• TASK INPUT:

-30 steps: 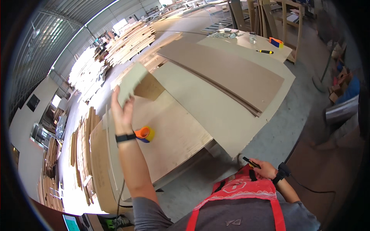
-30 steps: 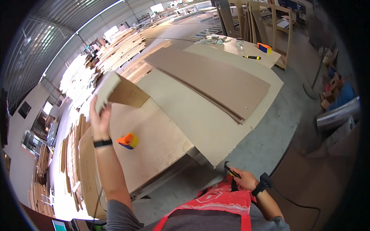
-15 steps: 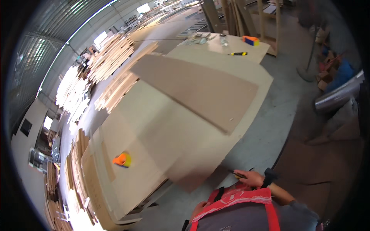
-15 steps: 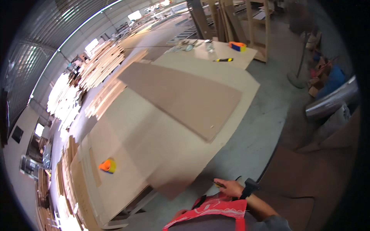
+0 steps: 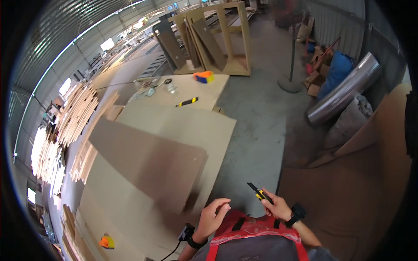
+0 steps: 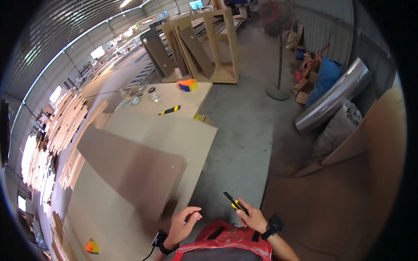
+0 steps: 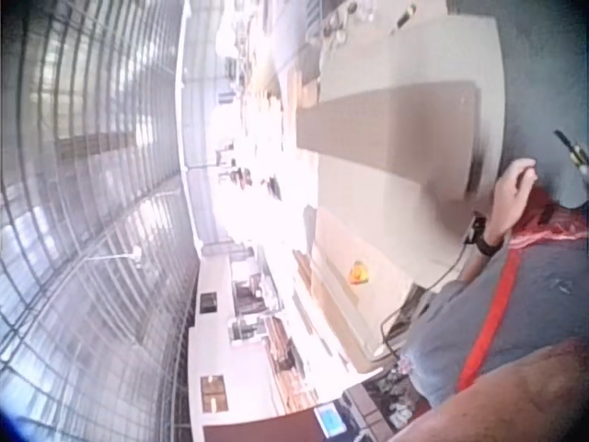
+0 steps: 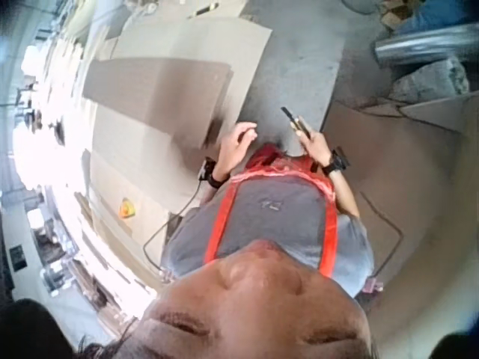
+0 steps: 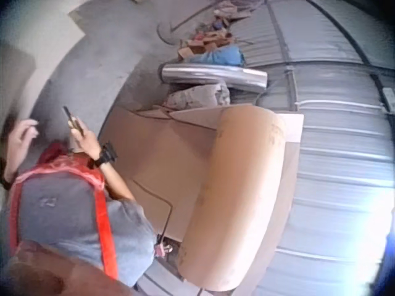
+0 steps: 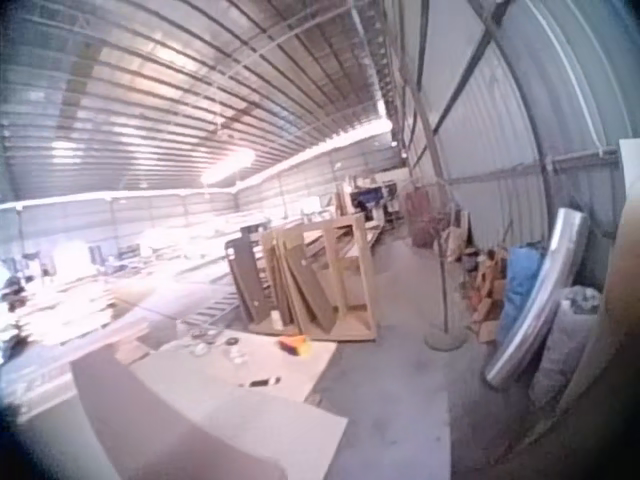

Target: Measure and cut cardboard or paper protective material to wrap furniture components.

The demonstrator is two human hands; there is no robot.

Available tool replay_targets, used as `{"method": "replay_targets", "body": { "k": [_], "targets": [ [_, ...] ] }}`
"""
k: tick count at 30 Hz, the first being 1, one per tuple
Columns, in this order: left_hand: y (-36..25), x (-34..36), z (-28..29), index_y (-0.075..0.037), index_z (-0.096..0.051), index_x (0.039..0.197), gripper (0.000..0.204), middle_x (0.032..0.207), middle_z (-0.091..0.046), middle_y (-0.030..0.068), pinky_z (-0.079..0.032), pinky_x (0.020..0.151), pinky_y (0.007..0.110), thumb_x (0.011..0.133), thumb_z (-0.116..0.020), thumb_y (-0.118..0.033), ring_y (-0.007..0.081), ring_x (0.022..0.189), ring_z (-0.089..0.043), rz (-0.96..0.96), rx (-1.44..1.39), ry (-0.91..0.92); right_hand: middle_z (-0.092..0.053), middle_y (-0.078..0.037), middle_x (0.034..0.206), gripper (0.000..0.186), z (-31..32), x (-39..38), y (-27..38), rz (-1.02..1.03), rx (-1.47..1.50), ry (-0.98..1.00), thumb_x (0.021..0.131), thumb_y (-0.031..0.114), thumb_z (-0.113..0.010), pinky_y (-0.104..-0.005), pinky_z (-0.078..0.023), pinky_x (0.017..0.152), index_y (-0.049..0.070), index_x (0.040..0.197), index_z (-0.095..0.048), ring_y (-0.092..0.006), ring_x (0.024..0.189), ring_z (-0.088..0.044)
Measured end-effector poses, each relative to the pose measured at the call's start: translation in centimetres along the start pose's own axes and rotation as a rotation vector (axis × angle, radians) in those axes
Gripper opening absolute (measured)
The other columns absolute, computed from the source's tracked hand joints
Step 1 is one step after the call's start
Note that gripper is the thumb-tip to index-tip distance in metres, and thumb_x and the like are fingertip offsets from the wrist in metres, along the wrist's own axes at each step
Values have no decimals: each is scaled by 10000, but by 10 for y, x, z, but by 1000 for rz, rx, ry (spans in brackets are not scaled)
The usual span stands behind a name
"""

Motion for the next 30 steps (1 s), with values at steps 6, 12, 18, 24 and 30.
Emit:
{"method": "replay_targets", "body": {
  "k": [6, 12, 18, 24, 30],
  "targets": [
    [-63, 127, -66, -64, -659, 1035, 147, 909, -680, 80, -478, 795, 346, 923, -611, -147, 252, 829, -646, -480, 387, 109, -599, -30, 694, 251, 87, 52, 23, 50, 429, -153, 1010, 240, -511, -237, -477, 497, 23, 1114, -581, -99, 537, -562],
    [-102, 283, -87, -84, -664, 993, 115, 853, -669, 72, -446, 855, 393, 900, -620, -136, 278, 831, -612, -642, 304, -71, -572, -24, 666, 215, 233, 144, 61, 122, 350, -470, 1002, 227, -503, -243, -462, 466, 34, 1053, -582, -100, 509, -532],
    [-138, 449, -94, -95, -669, 982, 105, 867, -684, 61, -433, 930, 407, 890, -624, -117, 259, 835, -618, -627, 277, -193, -566, -30, 663, 236, 360, 225, 100, 117, 570, -656, 995, 278, -502, -270, -455, 439, 58, 1036, -576, -119, 498, -522],
    [-148, 579, -133, -113, -649, 997, 109, 829, -670, 43, -438, 915, 411, 915, -590, -153, 242, 813, -625, -659, 289, -81, -601, 15, 714, 210, 423, 285, 123, -3, 635, -800, 992, 303, -509, -218, -385, 403, 129, 1012, -626, -93, 507, -519],
    [-125, 711, -158, -132, -657, 992, 107, 841, -672, 31, -435, 931, 406, 918, -589, -167, 224, 828, -634, -577, 390, -18, -573, 31, 703, 178, 475, 409, 82, -195, 865, -744, 980, 298, -518, -216, -359, 410, 158, 980, -628, -83, 513, -493]
  ]
}}
Point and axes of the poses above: each hand's wrist, its own x-axis towards the middle knuckle, its own z-axis out of the back of the hand, y = z × x, the point moved 10 cm from there along x, towards the middle knuckle
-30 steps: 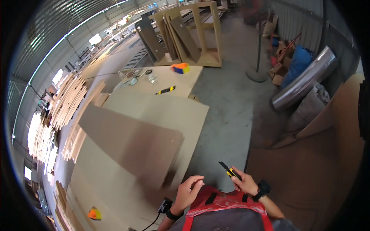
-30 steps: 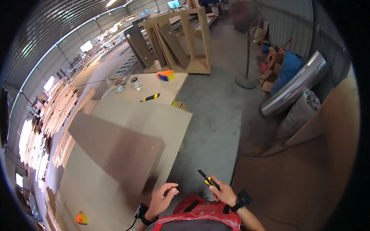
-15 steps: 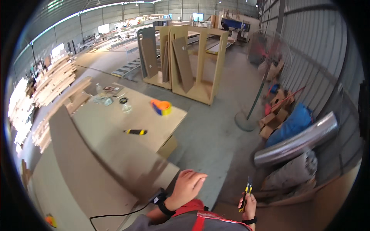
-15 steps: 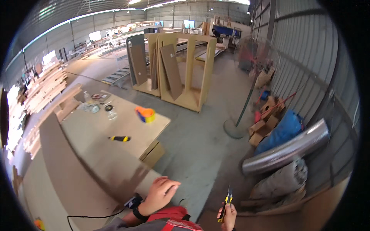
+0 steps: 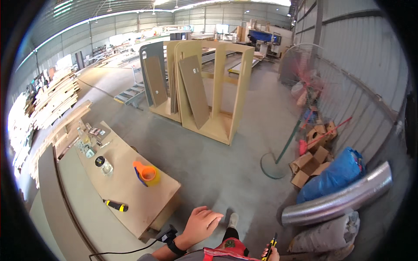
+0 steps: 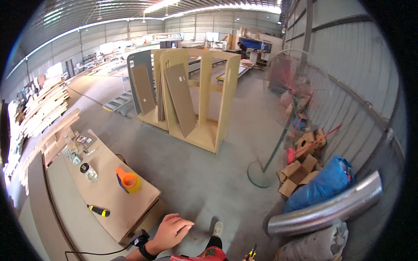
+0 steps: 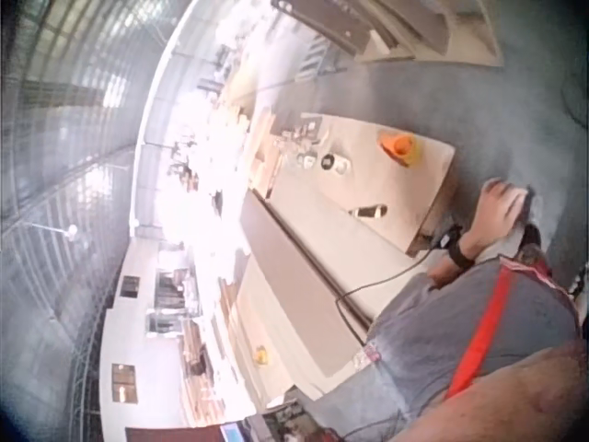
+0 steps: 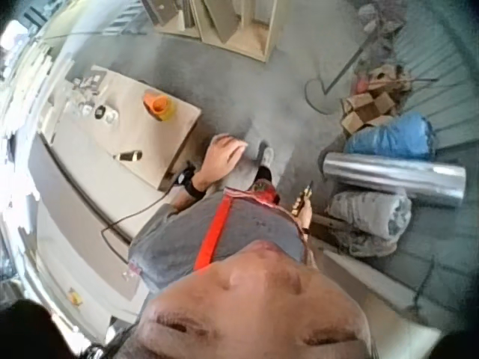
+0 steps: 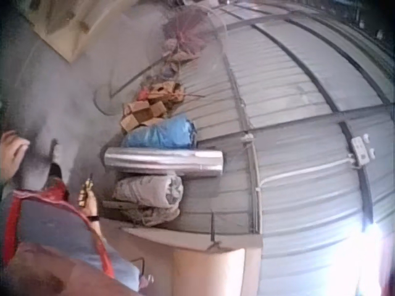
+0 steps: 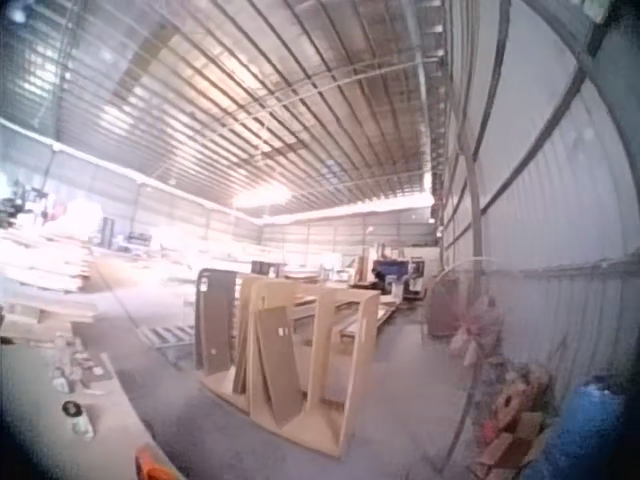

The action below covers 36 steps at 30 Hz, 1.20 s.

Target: Measure and cut cardboard or paper protective material to wrap furniture components.

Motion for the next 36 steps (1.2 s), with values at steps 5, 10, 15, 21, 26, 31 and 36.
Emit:
{"method": "replay_targets", "body": {
  "k": [5, 10, 15, 21, 26, 31, 36],
  "targets": [
    [84, 90, 8, -126, -660, 984, 106, 861, -674, 22, -399, 971, 430, 898, -606, -156, 206, 840, -638, 147, 219, -135, -590, -24, 733, 218, -101, 199, 59, -97, 49, 194, 962, 274, -513, -255, -441, 487, 94, 1037, -610, -128, 560, -540],
    [123, 183, 45, -114, -667, 961, 110, 838, -668, 17, -398, 971, 447, 853, -649, -110, 208, 818, -643, 264, 370, -321, -526, -4, 690, 201, -320, 304, 190, 44, -152, 488, 925, 267, -523, -251, -430, 460, 86, 1001, -563, -106, 522, -486],
    [163, 221, 80, -110, -675, 920, 131, 804, -666, 28, -401, 971, 453, 796, -695, -71, 212, 779, -648, 418, 555, -463, -545, -24, 726, 164, -543, 344, 245, 109, -390, 709, 969, 228, -498, -283, -446, 472, 83, 1022, -552, -124, 560, -527],
    [246, 250, 110, -105, -671, 894, 141, 796, -673, 47, -399, 977, 452, 770, -708, -48, 229, 735, -650, 626, 678, -612, -558, -42, 739, 189, -727, 400, 163, -80, -458, 927, 972, 227, -497, -292, -469, 508, 64, 1040, -563, -138, 577, -536],
    [339, 320, 162, -89, -652, 843, 113, 766, -659, 43, -403, 978, 465, 774, -705, -17, 218, 695, -633, 543, 678, -765, -567, -60, 739, 193, -806, 494, 94, -170, -574, 885, 959, 214, -508, -308, -502, 543, 34, 997, -567, -165, 609, -562],
    [427, 396, 221, -88, -664, 854, 77, 772, -660, 45, -407, 980, 475, 797, -688, -42, 223, 690, -628, 503, 617, -763, -613, -88, 699, 286, -782, 637, 84, -57, -915, 625, 919, 293, -562, -345, -506, 535, 16, 944, -627, -202, 624, -618],
    [507, 430, 263, -82, -676, 861, 90, 784, -669, 56, -394, 1004, 494, 795, -679, -19, 243, 723, -632, 566, 570, -709, -647, -126, 704, 438, -725, 716, 124, 185, -2002, 311, 877, 456, -589, -380, -490, 567, 25, 910, -660, -219, 640, -641]
  ]
}}
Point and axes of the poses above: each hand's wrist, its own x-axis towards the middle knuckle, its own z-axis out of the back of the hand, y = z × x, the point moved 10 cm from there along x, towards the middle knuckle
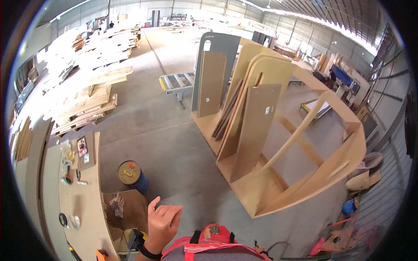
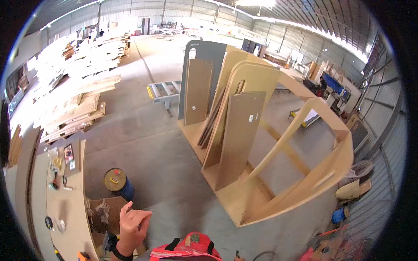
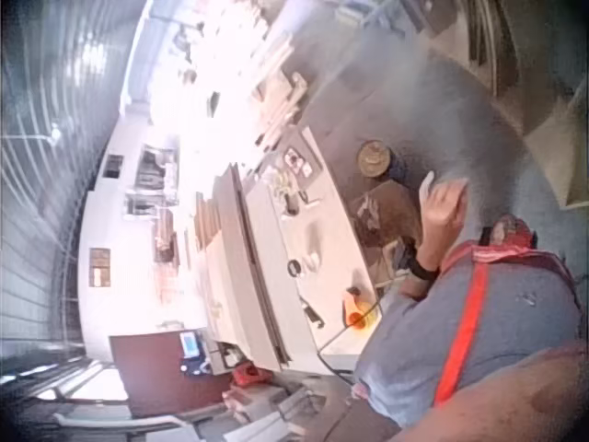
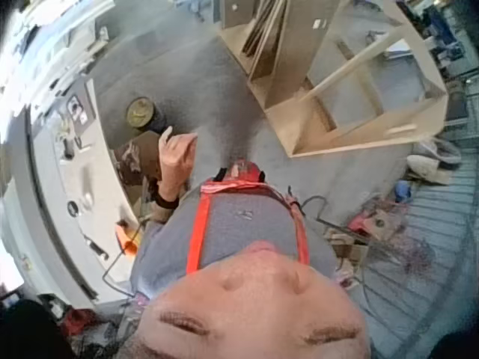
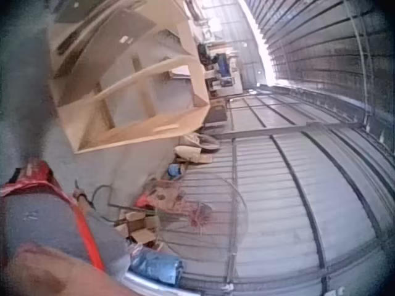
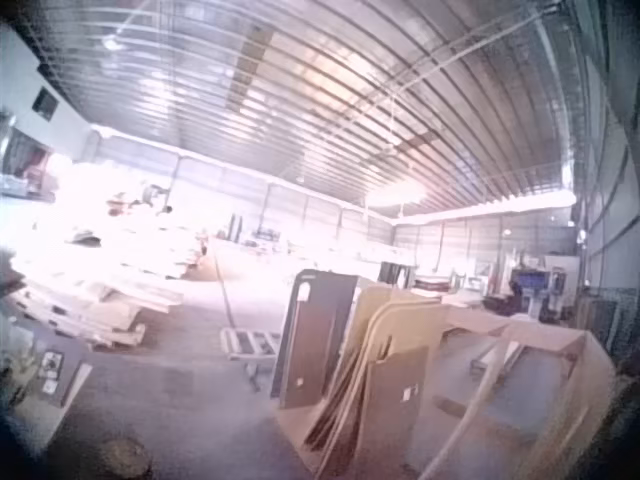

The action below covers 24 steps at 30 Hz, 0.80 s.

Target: Measure and cut cardboard or paper protective material to wrap furniture components.

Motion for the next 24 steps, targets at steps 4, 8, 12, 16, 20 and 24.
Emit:
{"method": "replay_targets", "body": {
  "k": [4, 8, 12, 16, 20, 24],
  "targets": [
    [54, 47, -33, -88, -684, 873, 99, 783, -667, 61, -386, 1018, 485, 793, -686, -30, 244, 725, -632, 53, 41, 87, -630, -123, 678, 382, -5, 29, 28, -82, 78, 153, 885, 401, -584, -379, -482, 528, 23, 888, -638, -219, 598, -625],
    [127, 101, -62, -110, -681, 897, 127, 788, -664, 15, -378, 1025, 455, 786, -699, -53, 188, 756, -637, 140, 160, 111, -613, -120, 653, 328, -22, 88, 146, 6, 64, 291, 893, 347, -580, -377, -474, 489, 21, 865, -616, -220, 556, -609],
    [188, 178, -73, -99, -693, 919, 145, 808, -680, 33, -398, 1017, 458, 786, -717, -45, 196, 783, -651, 125, 240, 13, -596, -117, 628, 279, -32, 164, 324, 191, -40, 434, 901, 292, -576, -376, -466, 450, 20, 843, -594, -221, 514, -593],
    [243, 251, -50, -113, -686, 958, 165, 833, -678, 6, -400, 1016, 446, 800, -714, -74, 165, 797, -648, 189, 399, -26, -579, -114, 602, 236, -28, 224, 540, 363, -115, 541, 909, 237, -571, -375, -457, 411, 18, 821, -572, -221, 472, -578],
    [304, 280, -14, -112, -689, 966, 163, 796, -673, 26, -409, 1011, 439, 810, -708, -70, 184, 780, -656, 372, 436, -177, -562, -111, 577, 205, -22, 273, 782, 465, -51, 597, 917, 182, -567, -373, -449, 373, 16, 799, -550, -222, 430, -562],
    [375, 282, 3, -114, -689, 961, 148, 785, -668, 32, -413, 1000, 433, 819, -698, -75, 189, 772, -652, 558, 521, -241, -544, -103, 603, 133, -38, 267, 1015, 738, -170, 506, 923, 177, -521, -363, -473, 387, 55, 872, -521, -216, 447, -549]
  ]
}}
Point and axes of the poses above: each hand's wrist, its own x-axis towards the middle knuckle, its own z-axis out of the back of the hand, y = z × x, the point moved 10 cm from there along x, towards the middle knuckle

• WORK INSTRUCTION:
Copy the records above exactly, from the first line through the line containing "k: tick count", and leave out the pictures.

• EXERCISE OUTPUT:
-30 steps: 
-30 steps: 
-15 steps: 
-15 steps: 
+0 steps: 
+0 steps: 
+0 steps: 
+0 steps: 
+0 steps: 
+0 steps: 

Target: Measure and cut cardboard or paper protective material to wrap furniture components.

The demonstrator is two human hands; there is no robot.

Available tool replay_targets, used as `{"method": "replay_targets", "body": { "k": [_], "targets": [ [_, ...] ] }}`
"""
k: tick count at 30 Hz, the first being 1, one per tuple

This brings the exercise to completion.